La vida se volvió a poner difusa. Rosita, ya con una panza prominente, fue trasladada a otra casa; hasta que, cuando estuvo a punto de parir, la llevaron a Ramallo, su pueblo, al norte de la Provincia de Buenos Aires a lo de su mamá. “Me sentía cautiva aún pudiéndome escapar. Pero ¿a dónde nos íbamos a ir? Nuestro mundo había quedado devastado, yo sentía la derrota, vivía paranoica, pensando que me iban a matar todo el tiempo, a mí y a mi familia. Nadie te hablaba. Quedás física y mentalmente prisionera por muchísimos años”, reflexiona Rosita.

El 9 de julio de 1978 nació Ana Julia. Ana, como la mamá de Rosita, Julia, como la abuela de Coquet. “Deberíamos haberle puesto Milagro, pero era un nombre demasiado católico y nosotros éramos ateos”, dice Coquet con una sonrisa. “Fue un doble nacimiento el de Ana Julia -agrega Rosita-, porque fue volver a sentirnos humanos”.

Todavía en dictadura, ya con los tres chicos, Coquet consiguió un trabajo en Coronel Suárez, una localidad al sur de la provincia de Buenos Aires. El frío y la desolación de la ciudad eran un reflejo de ellos mismos: dos muertos vivos. “Nos amamos, nos seguimos queriendo, pero nos inventamos un amor para vivir el horror y nos dimos cuenta de que no podíamos estar juntos. No era lo mismo el adentro que el afuera, nos empezamos a conocer como quienes realmente éramos y no fue fácil”, concluye Rosita.

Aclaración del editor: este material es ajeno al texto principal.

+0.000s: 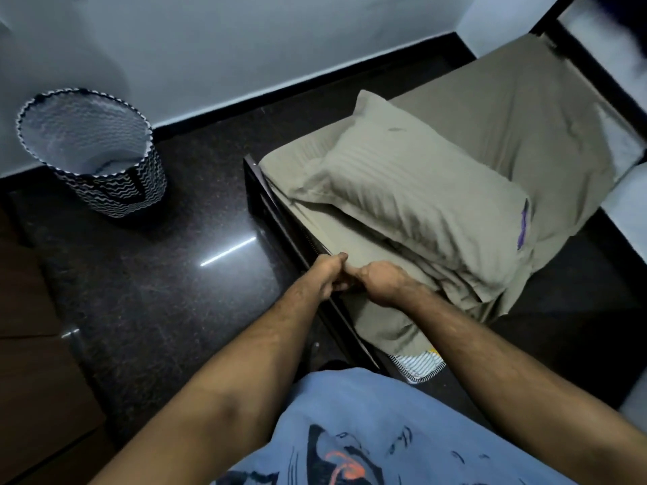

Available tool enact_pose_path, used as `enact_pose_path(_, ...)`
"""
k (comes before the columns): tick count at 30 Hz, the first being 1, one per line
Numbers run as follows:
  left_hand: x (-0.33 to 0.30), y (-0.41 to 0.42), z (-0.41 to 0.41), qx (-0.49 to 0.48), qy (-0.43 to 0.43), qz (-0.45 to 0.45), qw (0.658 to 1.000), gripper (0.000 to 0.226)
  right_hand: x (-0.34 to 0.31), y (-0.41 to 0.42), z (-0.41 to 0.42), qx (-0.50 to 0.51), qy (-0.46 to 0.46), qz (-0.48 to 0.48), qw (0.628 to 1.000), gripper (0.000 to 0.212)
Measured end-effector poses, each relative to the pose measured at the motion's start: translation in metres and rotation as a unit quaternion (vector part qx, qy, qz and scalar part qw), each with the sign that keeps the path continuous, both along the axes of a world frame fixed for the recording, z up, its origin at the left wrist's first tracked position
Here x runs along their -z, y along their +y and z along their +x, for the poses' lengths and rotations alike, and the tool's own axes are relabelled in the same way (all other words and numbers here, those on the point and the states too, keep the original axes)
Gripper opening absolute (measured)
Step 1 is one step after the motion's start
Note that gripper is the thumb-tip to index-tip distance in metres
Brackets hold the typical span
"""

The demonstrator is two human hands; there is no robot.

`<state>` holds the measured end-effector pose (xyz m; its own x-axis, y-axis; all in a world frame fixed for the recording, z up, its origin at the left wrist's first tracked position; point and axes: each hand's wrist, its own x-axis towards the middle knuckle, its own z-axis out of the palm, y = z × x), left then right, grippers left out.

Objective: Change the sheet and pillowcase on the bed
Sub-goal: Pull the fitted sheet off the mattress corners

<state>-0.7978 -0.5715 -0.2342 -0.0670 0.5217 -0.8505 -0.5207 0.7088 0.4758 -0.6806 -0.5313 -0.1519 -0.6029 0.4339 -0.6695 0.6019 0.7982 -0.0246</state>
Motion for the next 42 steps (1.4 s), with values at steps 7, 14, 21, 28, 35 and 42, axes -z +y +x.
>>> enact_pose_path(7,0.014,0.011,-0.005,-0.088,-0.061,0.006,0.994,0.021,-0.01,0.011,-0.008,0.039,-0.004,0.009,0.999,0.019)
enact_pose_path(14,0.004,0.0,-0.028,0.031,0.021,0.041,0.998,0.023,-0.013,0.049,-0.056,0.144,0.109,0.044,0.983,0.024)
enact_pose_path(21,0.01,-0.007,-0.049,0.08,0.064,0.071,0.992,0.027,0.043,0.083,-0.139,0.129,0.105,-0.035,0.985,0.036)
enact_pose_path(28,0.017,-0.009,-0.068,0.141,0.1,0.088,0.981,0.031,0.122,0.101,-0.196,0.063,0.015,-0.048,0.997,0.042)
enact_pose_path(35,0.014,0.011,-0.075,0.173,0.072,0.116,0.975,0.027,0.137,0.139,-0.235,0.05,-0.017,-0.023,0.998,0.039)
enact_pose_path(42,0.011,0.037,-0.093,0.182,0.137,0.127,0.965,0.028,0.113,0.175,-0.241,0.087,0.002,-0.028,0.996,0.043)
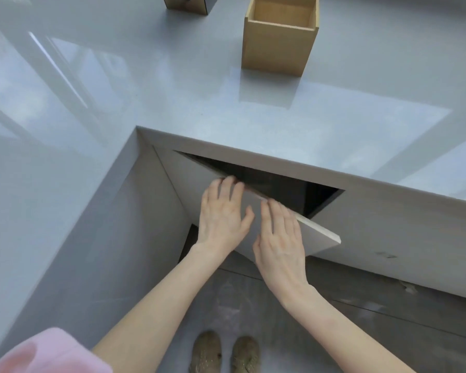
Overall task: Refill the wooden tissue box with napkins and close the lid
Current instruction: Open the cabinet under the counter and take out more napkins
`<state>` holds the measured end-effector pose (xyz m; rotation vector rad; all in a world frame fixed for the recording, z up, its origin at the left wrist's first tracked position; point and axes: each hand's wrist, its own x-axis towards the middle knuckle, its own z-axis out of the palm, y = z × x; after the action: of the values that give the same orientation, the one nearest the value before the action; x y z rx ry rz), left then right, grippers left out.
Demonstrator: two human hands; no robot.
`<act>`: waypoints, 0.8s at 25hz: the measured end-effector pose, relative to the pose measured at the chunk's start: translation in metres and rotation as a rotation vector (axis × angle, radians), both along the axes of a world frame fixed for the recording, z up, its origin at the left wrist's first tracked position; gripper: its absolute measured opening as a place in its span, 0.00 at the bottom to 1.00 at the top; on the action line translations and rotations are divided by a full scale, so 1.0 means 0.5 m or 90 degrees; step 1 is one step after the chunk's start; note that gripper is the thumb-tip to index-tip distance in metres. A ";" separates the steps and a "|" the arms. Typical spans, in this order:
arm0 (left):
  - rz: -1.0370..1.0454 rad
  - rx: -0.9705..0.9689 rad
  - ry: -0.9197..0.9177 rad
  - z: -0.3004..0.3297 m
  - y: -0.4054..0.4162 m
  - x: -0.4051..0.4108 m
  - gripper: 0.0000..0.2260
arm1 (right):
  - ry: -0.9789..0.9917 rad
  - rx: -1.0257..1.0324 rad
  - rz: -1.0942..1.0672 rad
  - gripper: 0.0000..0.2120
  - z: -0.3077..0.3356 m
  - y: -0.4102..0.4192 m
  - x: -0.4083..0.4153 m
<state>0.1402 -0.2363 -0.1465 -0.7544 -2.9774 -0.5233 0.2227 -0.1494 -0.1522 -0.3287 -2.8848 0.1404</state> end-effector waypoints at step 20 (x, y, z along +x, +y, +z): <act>0.020 -0.130 -0.100 0.032 -0.225 0.108 0.23 | -0.054 -0.444 0.136 0.26 0.029 -0.164 0.118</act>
<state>0.1939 -0.3488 -0.1305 -0.7080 -3.2196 -0.2930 0.2818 -0.2314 -0.1377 -0.1357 -2.8459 1.2013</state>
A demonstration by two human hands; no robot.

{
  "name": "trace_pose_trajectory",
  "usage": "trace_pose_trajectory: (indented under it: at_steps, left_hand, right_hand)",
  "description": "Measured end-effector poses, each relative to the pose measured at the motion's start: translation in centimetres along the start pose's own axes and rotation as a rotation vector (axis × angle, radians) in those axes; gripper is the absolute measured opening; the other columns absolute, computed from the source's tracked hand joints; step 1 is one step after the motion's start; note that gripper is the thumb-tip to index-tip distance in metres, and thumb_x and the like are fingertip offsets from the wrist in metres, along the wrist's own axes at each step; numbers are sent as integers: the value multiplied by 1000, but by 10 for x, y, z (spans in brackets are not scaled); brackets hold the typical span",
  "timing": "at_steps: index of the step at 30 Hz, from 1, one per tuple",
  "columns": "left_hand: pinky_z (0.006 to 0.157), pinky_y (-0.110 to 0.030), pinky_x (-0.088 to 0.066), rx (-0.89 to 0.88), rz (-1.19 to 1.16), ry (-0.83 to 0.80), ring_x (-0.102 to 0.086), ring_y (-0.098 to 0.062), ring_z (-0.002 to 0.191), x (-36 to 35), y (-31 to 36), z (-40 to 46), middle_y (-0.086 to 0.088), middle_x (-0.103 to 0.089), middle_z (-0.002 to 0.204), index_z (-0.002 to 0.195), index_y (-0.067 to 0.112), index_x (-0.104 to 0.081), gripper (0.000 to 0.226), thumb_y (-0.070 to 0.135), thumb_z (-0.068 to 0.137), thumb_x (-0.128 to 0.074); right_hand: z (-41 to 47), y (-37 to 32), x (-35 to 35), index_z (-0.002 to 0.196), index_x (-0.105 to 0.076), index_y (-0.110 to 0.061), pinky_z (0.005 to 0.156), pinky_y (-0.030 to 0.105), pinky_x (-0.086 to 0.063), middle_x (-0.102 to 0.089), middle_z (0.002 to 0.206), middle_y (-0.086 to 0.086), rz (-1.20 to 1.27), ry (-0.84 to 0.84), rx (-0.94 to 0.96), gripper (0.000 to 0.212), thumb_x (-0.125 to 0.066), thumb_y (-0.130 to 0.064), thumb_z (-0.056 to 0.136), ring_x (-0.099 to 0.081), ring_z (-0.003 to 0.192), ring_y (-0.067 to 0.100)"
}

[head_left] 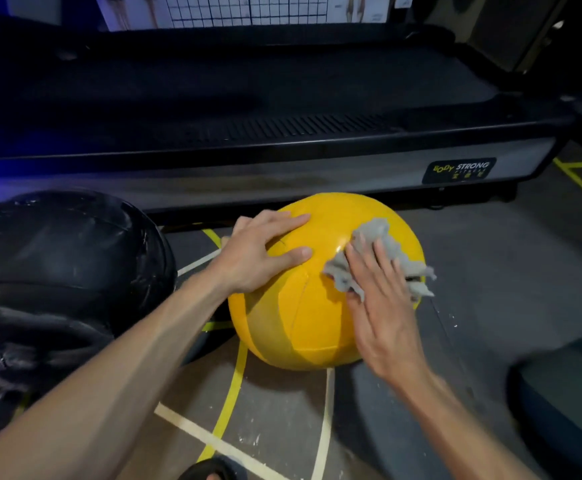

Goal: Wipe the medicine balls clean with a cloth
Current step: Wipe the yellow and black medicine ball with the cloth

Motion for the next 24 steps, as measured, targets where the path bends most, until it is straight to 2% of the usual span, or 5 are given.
trace_pose_trajectory:
  at_steps: [5,9,12,16,24]
  left_hand:
    - [110,-43,-21,-207,80,15,-27,-14,132,-32,37,-65,33,-21,161,144,68,-37,57,77,88,-48]
    - [111,-44,-35,-397,-116,106,-47,-9,134,-25,56,-103,26,-49,149,127,42,-69,29,42,99,-65]
    - [111,-48,-43,-108,-153,280,-49,-4,134,1,-5,-100,24,-52,143,129,40,-64,36,49,94,-69]
    - [115,-39,-40,341,-70,-305,-43,-8,140,-66,-85,-117,24,-40,151,153,43,-33,110,97,61,-58]
    - [77,-43,-55,172,92,-127,-67,-3,71,-61,-72,-94,18,-72,79,76,27,-63,45,55,105,-43]
  right_hand:
    - [-5,55,47,146,-50,-27,123,34,-23,-39,151,-31,282,145,-380,39,-39,-21,109,-24,147,-8]
    - [-4,80,66,128,-65,-41,123,33,-25,-48,149,-24,336,22,-531,33,-41,-28,109,-32,145,-4]
    - [-12,81,70,135,-61,-36,117,21,-21,-42,151,-28,312,-40,-511,35,-39,-28,110,-28,145,-8]
    - [-17,87,74,130,-54,-52,100,2,-19,-39,142,-40,309,-32,-561,35,-35,-30,110,-31,139,-10]
    - [-21,115,84,117,-63,-54,93,14,-34,-57,118,-40,378,87,-654,26,-46,-38,107,-51,112,-16]
Point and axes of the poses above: each hand's wrist, its own z-axis towards the middle knuckle, its own x-axis out of the back of the hand, y = z × x, the point moved 10 cm from there along z, towards the middle knuckle
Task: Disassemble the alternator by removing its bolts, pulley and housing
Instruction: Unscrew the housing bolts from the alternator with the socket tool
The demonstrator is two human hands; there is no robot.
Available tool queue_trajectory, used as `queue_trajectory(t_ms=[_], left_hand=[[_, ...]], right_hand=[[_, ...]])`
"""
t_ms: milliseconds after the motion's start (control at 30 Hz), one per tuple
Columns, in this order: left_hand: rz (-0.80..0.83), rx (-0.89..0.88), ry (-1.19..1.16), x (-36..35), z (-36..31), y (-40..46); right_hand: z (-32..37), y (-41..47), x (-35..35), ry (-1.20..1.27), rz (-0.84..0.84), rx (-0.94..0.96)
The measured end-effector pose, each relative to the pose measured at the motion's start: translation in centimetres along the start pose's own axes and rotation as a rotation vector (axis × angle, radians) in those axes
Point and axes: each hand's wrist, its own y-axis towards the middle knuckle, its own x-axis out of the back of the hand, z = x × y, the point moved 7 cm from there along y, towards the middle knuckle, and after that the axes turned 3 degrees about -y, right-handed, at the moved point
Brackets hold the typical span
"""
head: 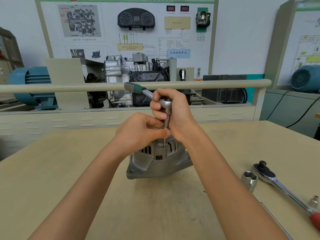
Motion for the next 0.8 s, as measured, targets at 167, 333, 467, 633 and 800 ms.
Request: queue_trajectory(t_ms=[167, 333, 467, 633, 800], left_hand=[[-0.071, 0.002, 0.057, 0.3, -0.1, -0.1], [-0.041, 0.011, 0.065, 0.1, 0.0, 0.1], [0.03, -0.017, 0.07, -0.3, -0.1, 0.1], [0.015, -0.018, 0.072, -0.2, -0.1, 0.0], [-0.061, -0.01, 0.118, 0.1, -0.1, 0.0]], right_hand=[[0.6, -0.9, 1.2, -0.299, -0.472, 0.272], [0.7, -0.8, 1.1, -0.391, -0.416, 0.216], [0.4, -0.2, 0.5, -0.11, -0.191, 0.058], [0.3, -0.4, -0.2, -0.151, -0.09, -0.003], [0.9, -0.8, 0.7, -0.299, -0.398, 0.215]])
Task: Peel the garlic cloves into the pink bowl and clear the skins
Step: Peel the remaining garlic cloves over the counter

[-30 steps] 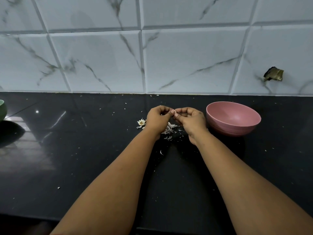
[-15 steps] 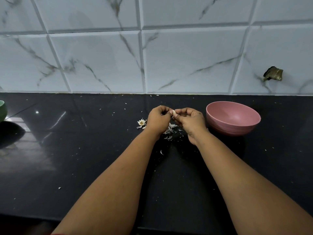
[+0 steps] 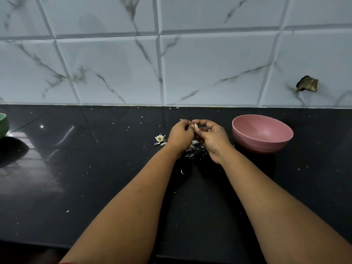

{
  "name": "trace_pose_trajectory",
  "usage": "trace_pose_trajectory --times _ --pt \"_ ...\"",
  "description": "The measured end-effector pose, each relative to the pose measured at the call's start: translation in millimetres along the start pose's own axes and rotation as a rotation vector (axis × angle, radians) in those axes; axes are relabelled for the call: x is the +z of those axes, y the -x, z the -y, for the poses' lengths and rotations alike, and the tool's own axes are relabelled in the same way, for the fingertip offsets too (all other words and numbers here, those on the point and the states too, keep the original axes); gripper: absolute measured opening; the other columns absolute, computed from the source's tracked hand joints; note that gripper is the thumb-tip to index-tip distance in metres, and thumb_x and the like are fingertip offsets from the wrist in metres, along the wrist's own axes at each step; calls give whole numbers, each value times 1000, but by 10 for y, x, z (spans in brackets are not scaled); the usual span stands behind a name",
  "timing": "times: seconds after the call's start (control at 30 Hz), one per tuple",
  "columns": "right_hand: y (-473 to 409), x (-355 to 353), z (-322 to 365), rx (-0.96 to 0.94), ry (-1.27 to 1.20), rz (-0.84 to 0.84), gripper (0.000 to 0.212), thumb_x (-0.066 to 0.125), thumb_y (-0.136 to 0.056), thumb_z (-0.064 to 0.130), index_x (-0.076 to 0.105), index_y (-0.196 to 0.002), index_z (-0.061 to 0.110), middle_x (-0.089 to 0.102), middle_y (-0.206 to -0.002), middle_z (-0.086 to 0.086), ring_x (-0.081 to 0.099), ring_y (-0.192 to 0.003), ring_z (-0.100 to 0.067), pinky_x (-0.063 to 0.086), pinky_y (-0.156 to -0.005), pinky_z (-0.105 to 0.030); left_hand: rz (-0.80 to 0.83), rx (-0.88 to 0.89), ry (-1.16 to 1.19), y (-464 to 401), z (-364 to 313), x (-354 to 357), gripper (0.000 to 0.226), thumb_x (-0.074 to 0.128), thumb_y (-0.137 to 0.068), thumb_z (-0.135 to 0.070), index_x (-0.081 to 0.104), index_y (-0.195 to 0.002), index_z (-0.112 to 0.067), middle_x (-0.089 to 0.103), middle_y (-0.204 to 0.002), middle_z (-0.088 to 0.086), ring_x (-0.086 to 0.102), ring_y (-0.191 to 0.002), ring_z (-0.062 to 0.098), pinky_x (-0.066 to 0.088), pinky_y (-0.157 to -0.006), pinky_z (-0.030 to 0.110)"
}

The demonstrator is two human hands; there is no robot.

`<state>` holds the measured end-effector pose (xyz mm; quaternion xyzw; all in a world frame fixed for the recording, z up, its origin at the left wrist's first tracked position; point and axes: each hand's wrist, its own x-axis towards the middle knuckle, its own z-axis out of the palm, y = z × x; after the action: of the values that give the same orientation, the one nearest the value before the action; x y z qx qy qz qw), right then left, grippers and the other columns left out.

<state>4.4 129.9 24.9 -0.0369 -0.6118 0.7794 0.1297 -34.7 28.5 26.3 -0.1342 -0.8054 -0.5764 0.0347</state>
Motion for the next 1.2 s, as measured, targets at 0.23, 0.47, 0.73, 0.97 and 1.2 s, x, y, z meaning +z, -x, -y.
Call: trace_pose_trajectory --times 0.23,0.47,0.73,0.97,1.2 --pt "2 -14 -2 -23 -22 28 16 61 -89 -1 69 -94 13 68 -84 -10 66 -75 -10 55 -71 -20 32 -69 58 -10 -3 40 19 43 -102 -21 58 -97 -12 58 -83 -3 51 -73 6 40 -62 21" --pt "-28 -12 -2 -21 -42 -12 21 60 -88 -7 69 -90 13 68 -81 -8 63 -76 -14 54 -75 -24 -35 -97 112 -37 18 36 30 40 -100 -21 61 -85 -6 65 -88 13 61 -84 29 51 -86 47" --pt "-85 -46 -11 -17 -63 -82 22 50 -95 -4 68 -92 9 67 -85 -9 64 -79 -18 56 -69 -19 -48 -90 104 -24 14 8 31 50 -98 -43 64 -81 -20 70 -91 2 64 -89 18 49 -80 33" --pt "-69 -57 -16 -30 -31 -78 12 59 -92 0 68 -97 6 67 -86 -7 66 -82 -14 56 -74 -21 -60 10 61 -13 68 10 7 71 -86 -24 71 -85 -17 73 -82 3 67 -77 15 54 -77 34" --pt "-62 -58 -11 -57 -22 -120 10 65 -87 -1 68 -87 8 67 -77 -7 66 -71 -11 53 -65 -16 -14 -22 231 4 40 7 4 70 -86 -12 72 -83 -10 70 -75 3 62 -70 10 50 -70 24"
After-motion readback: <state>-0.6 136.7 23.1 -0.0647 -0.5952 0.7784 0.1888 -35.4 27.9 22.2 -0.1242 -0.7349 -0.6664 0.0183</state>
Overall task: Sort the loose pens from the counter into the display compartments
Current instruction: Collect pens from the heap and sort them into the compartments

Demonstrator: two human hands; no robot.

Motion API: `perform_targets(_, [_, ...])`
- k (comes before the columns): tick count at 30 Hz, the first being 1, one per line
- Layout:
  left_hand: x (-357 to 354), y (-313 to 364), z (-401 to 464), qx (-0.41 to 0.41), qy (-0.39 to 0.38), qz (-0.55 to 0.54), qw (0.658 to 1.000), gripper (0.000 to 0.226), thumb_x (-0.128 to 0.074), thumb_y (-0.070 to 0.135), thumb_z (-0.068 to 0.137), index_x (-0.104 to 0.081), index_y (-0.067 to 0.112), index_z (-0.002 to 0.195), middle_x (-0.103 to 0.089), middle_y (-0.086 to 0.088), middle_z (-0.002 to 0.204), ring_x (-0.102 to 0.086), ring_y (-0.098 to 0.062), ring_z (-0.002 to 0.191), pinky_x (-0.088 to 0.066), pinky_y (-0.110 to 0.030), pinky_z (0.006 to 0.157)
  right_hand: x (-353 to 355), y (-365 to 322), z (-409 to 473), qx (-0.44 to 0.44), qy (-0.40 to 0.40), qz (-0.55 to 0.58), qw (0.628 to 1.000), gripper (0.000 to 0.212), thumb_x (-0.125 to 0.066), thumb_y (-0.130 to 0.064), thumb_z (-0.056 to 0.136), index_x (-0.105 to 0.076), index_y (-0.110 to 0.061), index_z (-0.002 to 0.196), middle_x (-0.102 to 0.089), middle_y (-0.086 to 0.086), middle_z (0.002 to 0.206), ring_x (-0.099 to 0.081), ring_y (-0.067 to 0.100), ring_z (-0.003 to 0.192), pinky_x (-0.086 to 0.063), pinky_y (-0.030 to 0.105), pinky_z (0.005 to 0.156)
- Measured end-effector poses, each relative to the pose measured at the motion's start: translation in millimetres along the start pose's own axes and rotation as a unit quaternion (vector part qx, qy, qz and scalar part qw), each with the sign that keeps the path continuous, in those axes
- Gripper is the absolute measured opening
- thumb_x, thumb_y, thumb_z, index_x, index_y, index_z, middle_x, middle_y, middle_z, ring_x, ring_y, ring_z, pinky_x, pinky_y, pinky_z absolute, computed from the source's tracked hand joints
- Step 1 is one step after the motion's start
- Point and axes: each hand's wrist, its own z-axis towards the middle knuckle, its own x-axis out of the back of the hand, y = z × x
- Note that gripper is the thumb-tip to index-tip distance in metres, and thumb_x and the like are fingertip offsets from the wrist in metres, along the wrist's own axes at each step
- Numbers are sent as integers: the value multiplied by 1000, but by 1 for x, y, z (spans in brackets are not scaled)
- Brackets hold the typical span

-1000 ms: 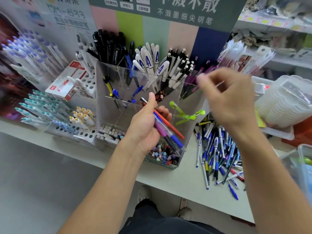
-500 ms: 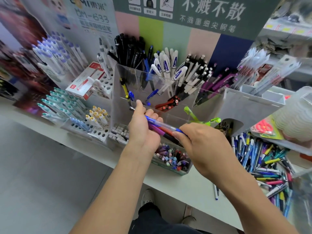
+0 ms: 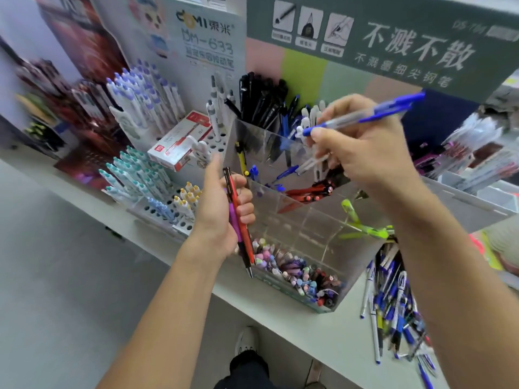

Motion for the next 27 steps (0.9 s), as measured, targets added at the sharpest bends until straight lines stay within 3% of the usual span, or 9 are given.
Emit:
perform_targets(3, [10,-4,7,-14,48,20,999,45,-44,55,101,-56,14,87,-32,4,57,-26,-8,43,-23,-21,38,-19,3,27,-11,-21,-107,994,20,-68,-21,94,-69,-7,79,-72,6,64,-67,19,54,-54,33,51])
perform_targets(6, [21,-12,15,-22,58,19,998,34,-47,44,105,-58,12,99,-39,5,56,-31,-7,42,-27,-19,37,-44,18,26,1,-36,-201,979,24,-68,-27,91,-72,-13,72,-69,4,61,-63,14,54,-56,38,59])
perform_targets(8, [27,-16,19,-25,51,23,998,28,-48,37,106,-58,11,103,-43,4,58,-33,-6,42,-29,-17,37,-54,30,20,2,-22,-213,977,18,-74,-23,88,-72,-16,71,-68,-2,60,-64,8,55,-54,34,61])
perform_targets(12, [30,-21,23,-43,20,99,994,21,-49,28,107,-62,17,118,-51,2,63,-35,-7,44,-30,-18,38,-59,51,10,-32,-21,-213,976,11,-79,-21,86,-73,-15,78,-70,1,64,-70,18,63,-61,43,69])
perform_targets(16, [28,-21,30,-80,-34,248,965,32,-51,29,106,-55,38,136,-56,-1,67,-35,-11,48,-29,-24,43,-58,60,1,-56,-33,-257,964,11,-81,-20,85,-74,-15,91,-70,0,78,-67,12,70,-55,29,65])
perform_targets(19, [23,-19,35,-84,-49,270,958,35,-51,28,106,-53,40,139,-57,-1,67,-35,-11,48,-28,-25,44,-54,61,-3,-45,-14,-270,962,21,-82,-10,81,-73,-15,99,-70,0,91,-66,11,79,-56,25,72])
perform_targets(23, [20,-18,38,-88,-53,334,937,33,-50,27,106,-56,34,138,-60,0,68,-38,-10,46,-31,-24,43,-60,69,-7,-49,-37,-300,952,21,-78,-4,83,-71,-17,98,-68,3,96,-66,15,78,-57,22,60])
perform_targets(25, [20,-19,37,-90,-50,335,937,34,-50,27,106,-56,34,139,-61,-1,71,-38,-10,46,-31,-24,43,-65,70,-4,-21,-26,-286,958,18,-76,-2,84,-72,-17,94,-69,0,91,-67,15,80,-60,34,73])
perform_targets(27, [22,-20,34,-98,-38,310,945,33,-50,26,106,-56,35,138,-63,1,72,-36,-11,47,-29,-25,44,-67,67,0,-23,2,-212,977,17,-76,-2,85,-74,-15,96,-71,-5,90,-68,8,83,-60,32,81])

Ana Maria Soffiantini y Ricardo Coquet - Maximiliano Luna
Ana Maria Soffiantini y Ricardo Coquet - Maximiliano Luna

La vida siguió y ellos, aunque se quedaron en el país, vivieron una suerte de “exilio interno”, así lo definen. No podían hablar con nadie. Sobre ellos pesaba un manto de sospecha, como con el resto de los sobrevivientes, un tema que puso recientemente en agenda la periodista Leila Guerriero con su magistral libro La llamada. ¿Por qué ellos sí y otros no? ¿Qué hicieron para sobrevivir? ¿A quiénes entregaron?

Fue recién el 19 de marzo de 2004 cuando los sobrevivientes regresaron a la ESMA para reconocer el lugar de su cautiverio y abrir el camino de la verdad sobre lo ocurrido en el centro clandestino; fue recién ese el día en que Rosita y Coquet volvieron por primera vez al lugar del horror. Y fue recién en ese momento que Ana Julia, ahora mamá de tres hijos, entendió por primera vez dónde había sido engendrada.

-¿Y ahora, cómo sigue esta unión entre ustedes?

Rosita: Ahora somos una gran familia.

Coquet: Una manada.

Rosita: Un clan.

Coquet: Somos un collage que finalmente hace una sonrisa.